# FreeBSD 13 .tbz Packages?



## CoryG (Jun 7, 2021)

I'm trying to put together a version of mfsBSD with wget included, and the instructions say to download the corresponding .tbz package to include.  The issue I'm running into is that .tbz packages appear to have been phased out (or I'm looking in the wrong location.)  Are these still extant?  If not, is there a way to package as .tbz easily?


----------



## diizzy (Jun 7, 2021)

Yes, FreeBSD is using txz instead for quite some time.
Example: https://pkg.freebsd.org/FreeBSD:13:amd64/latest/All/gerbera-1.8.1.txz


----------



## CoryG (Jun 7, 2021)

Any thoughts on the mfsbsd package addition objective or is that too niche for this forum?


----------



## balanga (Jun 7, 2021)

CoryG said:


> I'm trying to put together a version of mfsBSD with wget included, and the instructions say to download the corresponding .tbz package to include.  The issue I'm running into is that .tbz packages appear to have been phased out (or I'm looking in the wrong location.)  Are these still extant?  If not, is there a way to package as .tbz easily?
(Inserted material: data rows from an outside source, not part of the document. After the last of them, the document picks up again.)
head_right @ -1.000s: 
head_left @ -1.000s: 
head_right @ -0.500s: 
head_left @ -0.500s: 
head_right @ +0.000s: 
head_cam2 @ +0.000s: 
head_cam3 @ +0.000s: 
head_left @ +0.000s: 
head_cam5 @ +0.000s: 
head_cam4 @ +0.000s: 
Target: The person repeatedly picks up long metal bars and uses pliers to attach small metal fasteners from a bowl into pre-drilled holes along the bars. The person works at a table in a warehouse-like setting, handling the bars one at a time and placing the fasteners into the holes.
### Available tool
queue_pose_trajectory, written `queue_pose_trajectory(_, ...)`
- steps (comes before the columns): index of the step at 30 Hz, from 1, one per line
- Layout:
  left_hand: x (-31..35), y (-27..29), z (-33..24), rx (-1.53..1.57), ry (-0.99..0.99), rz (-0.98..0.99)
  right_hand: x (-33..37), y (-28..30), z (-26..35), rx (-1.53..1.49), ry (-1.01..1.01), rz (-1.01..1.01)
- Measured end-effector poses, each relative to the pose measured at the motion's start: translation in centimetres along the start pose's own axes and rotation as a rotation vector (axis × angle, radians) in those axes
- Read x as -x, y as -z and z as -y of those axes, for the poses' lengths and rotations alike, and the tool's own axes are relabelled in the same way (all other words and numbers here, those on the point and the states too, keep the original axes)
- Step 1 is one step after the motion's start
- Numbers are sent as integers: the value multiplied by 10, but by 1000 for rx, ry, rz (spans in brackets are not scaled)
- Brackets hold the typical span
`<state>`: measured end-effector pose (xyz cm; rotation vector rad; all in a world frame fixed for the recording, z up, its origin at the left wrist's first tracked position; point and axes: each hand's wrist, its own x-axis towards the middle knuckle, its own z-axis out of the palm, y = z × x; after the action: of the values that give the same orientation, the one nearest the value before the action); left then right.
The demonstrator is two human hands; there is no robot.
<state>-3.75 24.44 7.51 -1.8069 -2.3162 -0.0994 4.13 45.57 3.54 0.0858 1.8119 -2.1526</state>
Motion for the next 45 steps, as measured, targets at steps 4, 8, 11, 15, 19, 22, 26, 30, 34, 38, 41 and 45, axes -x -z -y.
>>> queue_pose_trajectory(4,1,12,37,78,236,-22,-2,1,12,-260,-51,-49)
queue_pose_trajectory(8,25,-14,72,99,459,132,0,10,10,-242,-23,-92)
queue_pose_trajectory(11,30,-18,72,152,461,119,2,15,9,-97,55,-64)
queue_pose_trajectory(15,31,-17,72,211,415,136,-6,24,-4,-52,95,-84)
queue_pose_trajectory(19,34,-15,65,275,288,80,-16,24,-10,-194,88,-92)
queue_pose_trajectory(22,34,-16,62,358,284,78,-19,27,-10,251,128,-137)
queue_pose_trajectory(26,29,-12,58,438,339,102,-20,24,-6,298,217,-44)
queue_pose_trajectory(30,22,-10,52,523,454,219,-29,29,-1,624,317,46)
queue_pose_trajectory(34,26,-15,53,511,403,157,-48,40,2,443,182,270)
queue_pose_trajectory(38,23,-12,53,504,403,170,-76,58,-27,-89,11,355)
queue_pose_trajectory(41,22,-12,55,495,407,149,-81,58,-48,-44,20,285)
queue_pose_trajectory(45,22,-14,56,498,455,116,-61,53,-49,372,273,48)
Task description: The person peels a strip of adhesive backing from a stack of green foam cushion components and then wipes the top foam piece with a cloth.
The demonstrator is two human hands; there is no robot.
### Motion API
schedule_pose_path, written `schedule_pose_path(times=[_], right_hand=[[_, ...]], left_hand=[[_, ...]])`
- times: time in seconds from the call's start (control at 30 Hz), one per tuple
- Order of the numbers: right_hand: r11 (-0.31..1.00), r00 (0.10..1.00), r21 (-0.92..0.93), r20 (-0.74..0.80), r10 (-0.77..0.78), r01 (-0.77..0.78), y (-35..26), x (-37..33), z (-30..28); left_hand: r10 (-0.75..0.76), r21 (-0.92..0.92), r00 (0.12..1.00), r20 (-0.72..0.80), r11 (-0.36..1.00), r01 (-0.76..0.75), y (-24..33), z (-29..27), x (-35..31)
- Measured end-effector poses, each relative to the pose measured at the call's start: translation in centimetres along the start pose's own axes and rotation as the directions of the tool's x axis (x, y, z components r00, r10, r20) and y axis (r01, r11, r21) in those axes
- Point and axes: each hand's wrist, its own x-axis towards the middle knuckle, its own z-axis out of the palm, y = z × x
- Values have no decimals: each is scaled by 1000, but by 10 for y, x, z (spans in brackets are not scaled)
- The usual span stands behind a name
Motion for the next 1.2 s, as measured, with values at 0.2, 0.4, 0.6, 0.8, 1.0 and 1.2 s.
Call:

Just wondered if you had tried using fetch() to do what you want wget to do


----------



## CoryG (Jun 7, 2021)

My actual goal here is a PXE boot iso which starts the FreeBSD installer.


----------



## SirDice (Jun 7, 2021)

CoryG said:


> and the instructions say to download the corresponding .tbz package to include


Probably old instructions that used the old package tools. Those have been deprecated since version 10.0.


----------



## CoryG (Jun 7, 2021)

balanga said:


> Just wondered if you had tried using fetch() to do what you want wget to do


I'll give it a shot.


----------



## T-Daemon (Jun 7, 2021)

CoryG said:


> I'm trying to put together a version of mfsBSD with wget included, and the instructions say to download the corresponding .tbz package to include



To include any third party programs to a mfsBSD image (like installed on a regular system from package), before attempting to build a image,  edit tools/packages.sample. Simply put the name of the package (wget) on the list. That list is an equivalent to a prime-list (see `pkg alias`).

If there are many programs or large ones added to the image make sure the images maximum size is set accordingly in Makefile by changing `MFSROOT_MAXSIZE?=` . In case of ftp/wget there is no need to change the value.


----------